> [TASK STATEMENT] Begin with the line that has "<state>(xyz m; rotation". Give it and every line after it again, exactly, through the end of the entries below.
START GIVEN RECORDS
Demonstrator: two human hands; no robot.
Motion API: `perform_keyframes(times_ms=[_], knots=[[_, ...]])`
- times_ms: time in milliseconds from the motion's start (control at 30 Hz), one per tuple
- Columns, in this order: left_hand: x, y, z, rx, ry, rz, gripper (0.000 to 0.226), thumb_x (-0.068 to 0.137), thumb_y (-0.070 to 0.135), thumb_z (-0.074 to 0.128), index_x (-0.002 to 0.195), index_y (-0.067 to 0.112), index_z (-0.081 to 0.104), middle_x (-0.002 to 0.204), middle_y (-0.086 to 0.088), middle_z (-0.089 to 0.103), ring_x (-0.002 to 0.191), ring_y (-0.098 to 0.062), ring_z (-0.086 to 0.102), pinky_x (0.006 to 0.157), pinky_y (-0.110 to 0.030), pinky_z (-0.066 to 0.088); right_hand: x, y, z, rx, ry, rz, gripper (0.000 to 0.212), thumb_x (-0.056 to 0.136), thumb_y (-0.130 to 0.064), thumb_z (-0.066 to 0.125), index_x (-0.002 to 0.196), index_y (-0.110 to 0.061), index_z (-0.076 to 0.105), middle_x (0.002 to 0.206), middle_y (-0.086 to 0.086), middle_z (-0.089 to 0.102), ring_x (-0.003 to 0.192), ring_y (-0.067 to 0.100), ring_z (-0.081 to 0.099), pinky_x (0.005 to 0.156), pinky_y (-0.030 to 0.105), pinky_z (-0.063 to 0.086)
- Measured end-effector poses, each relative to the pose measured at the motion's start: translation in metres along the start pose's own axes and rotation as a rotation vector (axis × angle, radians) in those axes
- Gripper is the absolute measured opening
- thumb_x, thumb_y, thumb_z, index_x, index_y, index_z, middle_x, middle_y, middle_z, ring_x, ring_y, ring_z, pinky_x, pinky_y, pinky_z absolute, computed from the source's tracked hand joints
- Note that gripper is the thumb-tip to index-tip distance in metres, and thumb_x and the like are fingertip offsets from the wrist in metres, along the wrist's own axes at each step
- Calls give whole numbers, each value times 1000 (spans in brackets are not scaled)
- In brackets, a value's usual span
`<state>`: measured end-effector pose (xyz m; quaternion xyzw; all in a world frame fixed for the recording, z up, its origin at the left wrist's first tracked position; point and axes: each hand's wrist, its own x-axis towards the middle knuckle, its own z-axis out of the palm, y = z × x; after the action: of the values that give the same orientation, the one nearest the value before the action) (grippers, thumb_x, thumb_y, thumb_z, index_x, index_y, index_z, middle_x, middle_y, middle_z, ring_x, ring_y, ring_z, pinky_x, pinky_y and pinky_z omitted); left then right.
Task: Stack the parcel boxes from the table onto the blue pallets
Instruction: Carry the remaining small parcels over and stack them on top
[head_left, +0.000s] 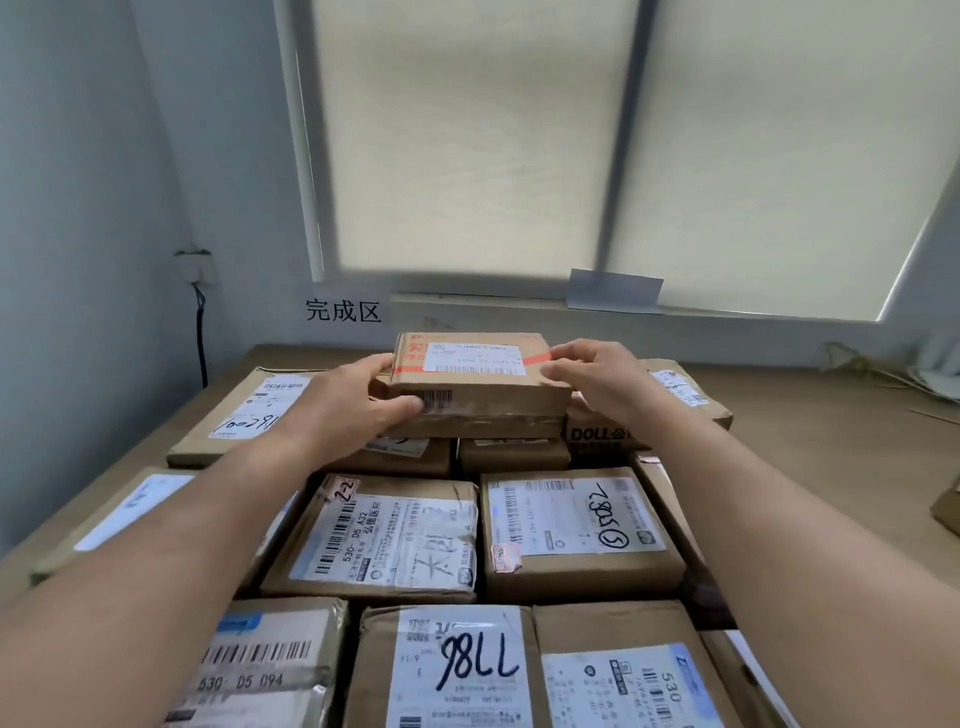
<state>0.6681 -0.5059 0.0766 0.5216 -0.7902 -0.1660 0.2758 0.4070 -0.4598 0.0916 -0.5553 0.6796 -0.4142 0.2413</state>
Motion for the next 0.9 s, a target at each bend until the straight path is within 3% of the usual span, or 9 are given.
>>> perform_keyframes(times_ms=[133,267,400,567,733,900], knots=[[-2,0,-2,5,-47,19,62,85,42,65,141,32,41,110,3,66,96,-17,60,85,-29,44,-5,3,-4,-44,55,-29,20,89,-26,65,107,-19,67,91,-3,63,76,11,59,58,20,47],[-5,3,-2,33,-53,47,62,87,42,62,143,31,37,112,2,65,96,-17,61,88,-31,45,-10,4,-1,-66,31,2,26,90,-26,64,115,-22,65,105,0,66,91,16,65,79,31,58],[-5,3,-3,55,-63,31,73,85,50,61,147,29,28,129,-1,58,113,-20,56,98,-36,42,-18,-1,-4,-165,63,-41,34,91,-29,61,124,-20,60,106,-3,64,89,13,63,80,28,53],[-4,10,-3,165,30,116,78,84,56,57,147,20,28,146,-7,39,133,-23,36,106,-40,32,-30,-1,-11,-371,159,-77,43,89,-32,63,130,-20,57,126,3,59,110,20,57,95,36,46],[-12,39,1,247,199,254,72,86,55,54,143,14,37,149,-7,35,137,-25,30,110,-45,28,-51,-1,-24,-555,244,-152,44,88,-28,60,131,-23,55,129,0,53,111,20,56,94,34,44],[-27,93,16,327,188,364,67,87,56,53,140,17,41,147,-6,39,134,-26,35,108,-46,33,-83,4,-49,-682,262,-178,47,89,-27,57,135,-27,51,134,-2,50,119,21,52,97,34,40]])
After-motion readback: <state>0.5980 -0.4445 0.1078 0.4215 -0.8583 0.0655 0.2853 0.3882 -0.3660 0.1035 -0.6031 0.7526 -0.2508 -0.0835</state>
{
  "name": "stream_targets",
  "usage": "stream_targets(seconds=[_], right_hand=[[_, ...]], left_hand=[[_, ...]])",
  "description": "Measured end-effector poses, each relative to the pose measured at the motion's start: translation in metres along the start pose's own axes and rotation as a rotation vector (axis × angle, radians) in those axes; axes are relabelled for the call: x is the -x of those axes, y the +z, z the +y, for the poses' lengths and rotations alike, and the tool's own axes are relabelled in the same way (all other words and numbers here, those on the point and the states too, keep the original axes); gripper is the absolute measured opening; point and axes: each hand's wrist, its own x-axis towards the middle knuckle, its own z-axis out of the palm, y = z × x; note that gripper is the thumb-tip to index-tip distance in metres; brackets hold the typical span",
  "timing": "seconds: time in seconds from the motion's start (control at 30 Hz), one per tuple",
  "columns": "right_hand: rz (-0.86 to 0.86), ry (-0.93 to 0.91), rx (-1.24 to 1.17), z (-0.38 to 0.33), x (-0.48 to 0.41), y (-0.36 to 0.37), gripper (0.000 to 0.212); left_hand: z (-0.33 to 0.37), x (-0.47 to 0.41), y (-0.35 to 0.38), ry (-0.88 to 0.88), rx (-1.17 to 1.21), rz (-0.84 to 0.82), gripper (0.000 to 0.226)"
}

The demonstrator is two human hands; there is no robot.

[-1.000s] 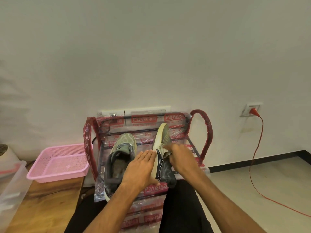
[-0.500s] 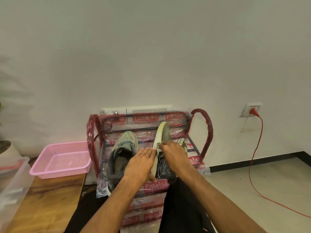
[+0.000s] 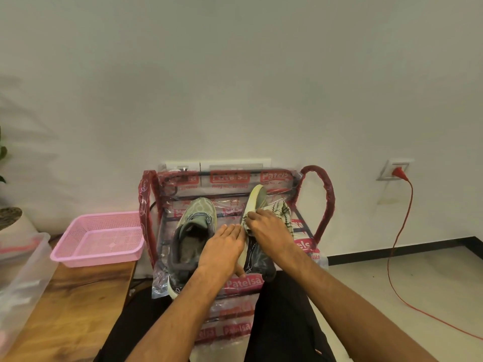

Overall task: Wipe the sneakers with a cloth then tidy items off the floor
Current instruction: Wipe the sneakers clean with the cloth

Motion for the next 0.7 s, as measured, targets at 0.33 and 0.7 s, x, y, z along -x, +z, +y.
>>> stream_targets(seconds=[0.33, 0.7], right_hand=[[-0.039, -0.024, -0.119, -0.006, 0.058, -0.019, 0.045], [0.023, 0.204, -0.198, -0.015, 0.051, -0.007, 0.03]], left_hand=[[0.004, -0.002, 0.003, 0.012, 0.038, 0.022, 0.107], [0.002, -0.001, 0.004, -0.004, 0.046, 0.015, 0.11]])
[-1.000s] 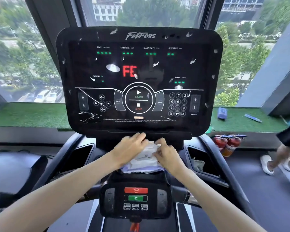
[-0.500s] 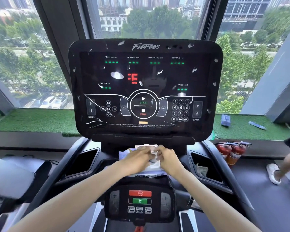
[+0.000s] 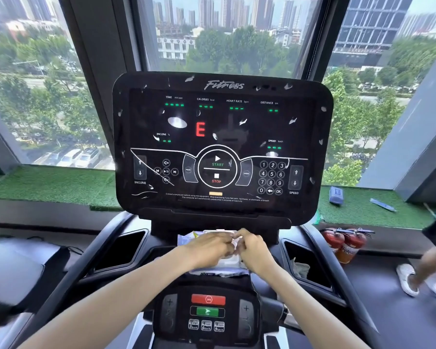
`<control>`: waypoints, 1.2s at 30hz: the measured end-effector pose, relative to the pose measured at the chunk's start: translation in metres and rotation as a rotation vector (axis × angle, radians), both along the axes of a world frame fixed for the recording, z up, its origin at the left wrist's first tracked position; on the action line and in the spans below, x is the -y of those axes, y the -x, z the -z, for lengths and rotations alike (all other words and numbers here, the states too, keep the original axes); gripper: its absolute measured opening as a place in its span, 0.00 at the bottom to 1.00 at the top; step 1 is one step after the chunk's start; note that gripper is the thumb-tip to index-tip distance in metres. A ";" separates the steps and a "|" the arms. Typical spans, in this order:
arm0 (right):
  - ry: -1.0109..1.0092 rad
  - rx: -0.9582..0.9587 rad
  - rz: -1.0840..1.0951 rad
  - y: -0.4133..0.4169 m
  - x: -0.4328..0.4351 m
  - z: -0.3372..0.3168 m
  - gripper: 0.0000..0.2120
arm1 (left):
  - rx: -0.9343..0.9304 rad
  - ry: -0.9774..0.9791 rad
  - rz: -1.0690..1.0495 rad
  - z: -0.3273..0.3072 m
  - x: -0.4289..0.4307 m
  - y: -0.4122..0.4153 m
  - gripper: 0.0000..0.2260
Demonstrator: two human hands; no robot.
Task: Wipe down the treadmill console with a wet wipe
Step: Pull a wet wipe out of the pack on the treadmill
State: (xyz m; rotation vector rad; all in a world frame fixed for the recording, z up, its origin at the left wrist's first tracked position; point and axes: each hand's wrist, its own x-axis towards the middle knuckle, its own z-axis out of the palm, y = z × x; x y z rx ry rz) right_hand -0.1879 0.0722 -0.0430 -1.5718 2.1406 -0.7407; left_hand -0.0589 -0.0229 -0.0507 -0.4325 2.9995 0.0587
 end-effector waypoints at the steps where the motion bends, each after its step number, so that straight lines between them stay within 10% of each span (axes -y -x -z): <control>1: -0.001 -0.018 0.014 0.000 0.001 0.001 0.16 | 0.026 0.018 0.024 -0.005 -0.002 0.002 0.06; 36: -0.304 -0.569 -0.384 -0.040 0.038 -0.012 0.12 | -0.118 -0.093 -0.190 -0.004 0.008 -0.052 0.10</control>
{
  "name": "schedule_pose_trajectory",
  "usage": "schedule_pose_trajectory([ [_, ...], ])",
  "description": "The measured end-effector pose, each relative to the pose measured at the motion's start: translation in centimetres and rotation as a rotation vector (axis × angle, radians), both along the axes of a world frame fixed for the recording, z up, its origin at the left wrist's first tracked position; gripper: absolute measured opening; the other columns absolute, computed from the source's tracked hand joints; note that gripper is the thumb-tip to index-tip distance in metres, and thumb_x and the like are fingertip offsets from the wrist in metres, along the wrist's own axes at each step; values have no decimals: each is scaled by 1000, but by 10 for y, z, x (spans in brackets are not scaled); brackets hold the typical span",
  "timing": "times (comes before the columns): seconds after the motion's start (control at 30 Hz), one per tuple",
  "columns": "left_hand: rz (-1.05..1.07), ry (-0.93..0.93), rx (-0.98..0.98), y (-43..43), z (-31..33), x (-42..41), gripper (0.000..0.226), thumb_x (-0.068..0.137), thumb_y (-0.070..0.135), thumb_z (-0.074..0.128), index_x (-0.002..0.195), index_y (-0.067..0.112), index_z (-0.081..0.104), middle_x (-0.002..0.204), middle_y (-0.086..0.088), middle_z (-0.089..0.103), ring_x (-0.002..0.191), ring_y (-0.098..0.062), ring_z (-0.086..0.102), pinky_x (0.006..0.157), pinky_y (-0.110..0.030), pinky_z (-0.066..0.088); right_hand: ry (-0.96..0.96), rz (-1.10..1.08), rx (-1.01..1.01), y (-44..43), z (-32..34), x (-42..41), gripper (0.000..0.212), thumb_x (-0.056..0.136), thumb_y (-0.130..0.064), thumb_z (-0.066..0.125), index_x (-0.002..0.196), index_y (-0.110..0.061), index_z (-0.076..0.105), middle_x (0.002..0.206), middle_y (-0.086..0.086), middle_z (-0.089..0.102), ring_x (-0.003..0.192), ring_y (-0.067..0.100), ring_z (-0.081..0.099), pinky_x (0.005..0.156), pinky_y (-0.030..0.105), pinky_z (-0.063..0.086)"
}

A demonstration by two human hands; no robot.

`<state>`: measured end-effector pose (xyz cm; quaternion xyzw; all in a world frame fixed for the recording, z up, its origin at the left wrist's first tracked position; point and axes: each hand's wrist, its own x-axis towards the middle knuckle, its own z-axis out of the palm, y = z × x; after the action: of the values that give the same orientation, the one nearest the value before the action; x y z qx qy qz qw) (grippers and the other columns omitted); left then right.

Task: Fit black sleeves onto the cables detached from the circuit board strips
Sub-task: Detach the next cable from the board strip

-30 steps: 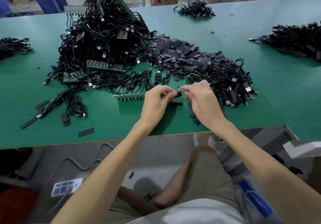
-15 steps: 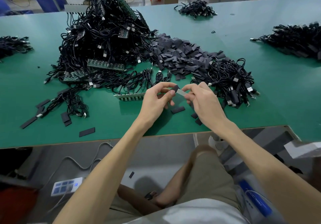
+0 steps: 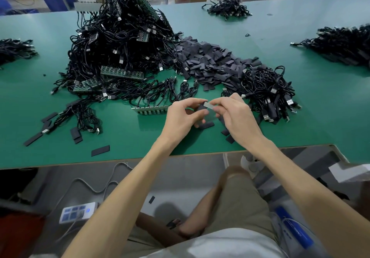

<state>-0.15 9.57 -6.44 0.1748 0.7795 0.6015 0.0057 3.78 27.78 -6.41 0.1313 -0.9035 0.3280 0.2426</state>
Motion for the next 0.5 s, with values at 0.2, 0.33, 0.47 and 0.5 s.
schedule_pose_trajectory([
  [0.2, 171, 204, -227, 2, 0, 1, 17, 96, 22, 70, 109, 15, 78, 87, 2, 69, 67, -10, 61, 74, -26, 51, 73, -31, -30, 0, 4, 2, 21, 104, -13, 56, 114, -3, 71, 83, 0, 63, 92, 11, 50, 80, 30, 48],
  [0.33, 114, 285, -309, 5, 3, 5, 27, 94, 20, 72, 119, 10, 74, 97, -1, 65, 73, -18, 63, 81, -32, 52, 46, -37, -34, 1, 3, 1, 20, 104, -10, 56, 115, -4, 71, 82, 2, 65, 93, 13, 49, 81, 35, 49],
  [0.47, 89, 337, -400, 6, 2, 8, 31, 92, 22, 75, 121, 12, 73, 98, -1, 61, 71, -16, 59, 76, -31, 50, 20, -12, -55, 0, 2, 0, 19, 103, -8, 56, 114, -4, 70, 81, 5, 65, 92, 7, 46, 82, 28, 46],
  [0.5, 89, 351, -416, 7, 2, 9, 31, 92, 22, 74, 122, 12, 72, 98, -2, 61, 73, -19, 60, 77, -36, 52, 21, -13, -54, 1, 2, 0, 19, 103, -8, 56, 114, -4, 70, 81, 5, 65, 93, 8, 46, 82, 25, 45],
])
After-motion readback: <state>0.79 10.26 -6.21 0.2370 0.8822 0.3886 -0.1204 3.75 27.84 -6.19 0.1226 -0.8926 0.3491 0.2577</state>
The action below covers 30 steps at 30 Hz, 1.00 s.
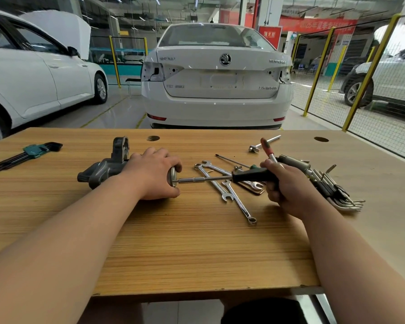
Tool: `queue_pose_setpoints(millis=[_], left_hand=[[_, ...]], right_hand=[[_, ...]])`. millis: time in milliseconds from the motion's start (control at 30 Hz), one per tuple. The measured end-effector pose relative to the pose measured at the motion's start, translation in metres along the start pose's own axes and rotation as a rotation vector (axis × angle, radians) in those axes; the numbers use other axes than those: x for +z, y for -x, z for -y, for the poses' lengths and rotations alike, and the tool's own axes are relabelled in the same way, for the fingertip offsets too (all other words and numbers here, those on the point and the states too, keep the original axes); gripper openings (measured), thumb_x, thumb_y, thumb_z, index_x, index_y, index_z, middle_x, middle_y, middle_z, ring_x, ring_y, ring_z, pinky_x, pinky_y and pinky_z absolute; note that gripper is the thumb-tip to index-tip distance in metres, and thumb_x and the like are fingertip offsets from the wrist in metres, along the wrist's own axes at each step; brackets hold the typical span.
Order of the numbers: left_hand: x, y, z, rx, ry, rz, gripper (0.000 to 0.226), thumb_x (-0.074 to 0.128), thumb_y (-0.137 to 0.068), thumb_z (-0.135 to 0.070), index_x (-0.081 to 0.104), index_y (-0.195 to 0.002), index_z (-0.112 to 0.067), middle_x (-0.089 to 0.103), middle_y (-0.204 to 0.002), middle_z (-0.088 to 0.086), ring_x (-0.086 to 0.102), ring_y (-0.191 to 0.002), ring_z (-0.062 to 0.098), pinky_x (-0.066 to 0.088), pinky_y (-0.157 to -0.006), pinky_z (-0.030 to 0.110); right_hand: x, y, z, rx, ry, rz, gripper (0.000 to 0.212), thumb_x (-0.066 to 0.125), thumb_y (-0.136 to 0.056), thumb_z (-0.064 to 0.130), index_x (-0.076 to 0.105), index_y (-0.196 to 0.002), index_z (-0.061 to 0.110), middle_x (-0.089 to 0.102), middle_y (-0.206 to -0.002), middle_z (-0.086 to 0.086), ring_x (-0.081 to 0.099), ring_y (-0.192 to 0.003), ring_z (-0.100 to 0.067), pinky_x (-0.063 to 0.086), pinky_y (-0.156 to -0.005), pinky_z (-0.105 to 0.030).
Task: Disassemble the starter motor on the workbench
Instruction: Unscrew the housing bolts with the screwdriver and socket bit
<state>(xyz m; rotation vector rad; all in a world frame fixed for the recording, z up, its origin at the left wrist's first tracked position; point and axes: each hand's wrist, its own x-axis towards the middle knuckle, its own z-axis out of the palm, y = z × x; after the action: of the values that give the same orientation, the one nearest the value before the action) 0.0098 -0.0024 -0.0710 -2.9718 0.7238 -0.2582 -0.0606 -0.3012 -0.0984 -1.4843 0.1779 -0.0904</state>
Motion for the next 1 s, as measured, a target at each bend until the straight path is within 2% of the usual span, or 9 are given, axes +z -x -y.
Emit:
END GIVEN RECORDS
> [EXPECTED ANSWER]
<state>(xyz m; rotation vector rad; all in a world frame fixed for the recording, z up, its origin at the left wrist's first tracked position; point and axes: each hand's wrist, its own x-axis towards the middle knuckle, its own z-axis out of the palm, y = z × x; after the action: of the values that give the same orientation, the one nearest the value before the action) 0.0098 -0.0024 -0.0710 -2.9718 0.7238 -0.2582 -0.0606 -0.3012 -0.0984 -1.4843 0.1779 -0.0904</state>
Motion for the next 1 s, as measured, a target at each bend until the straight path is within 2% of the usual span, or 9 are given, axes +z -x -y.
Emit:

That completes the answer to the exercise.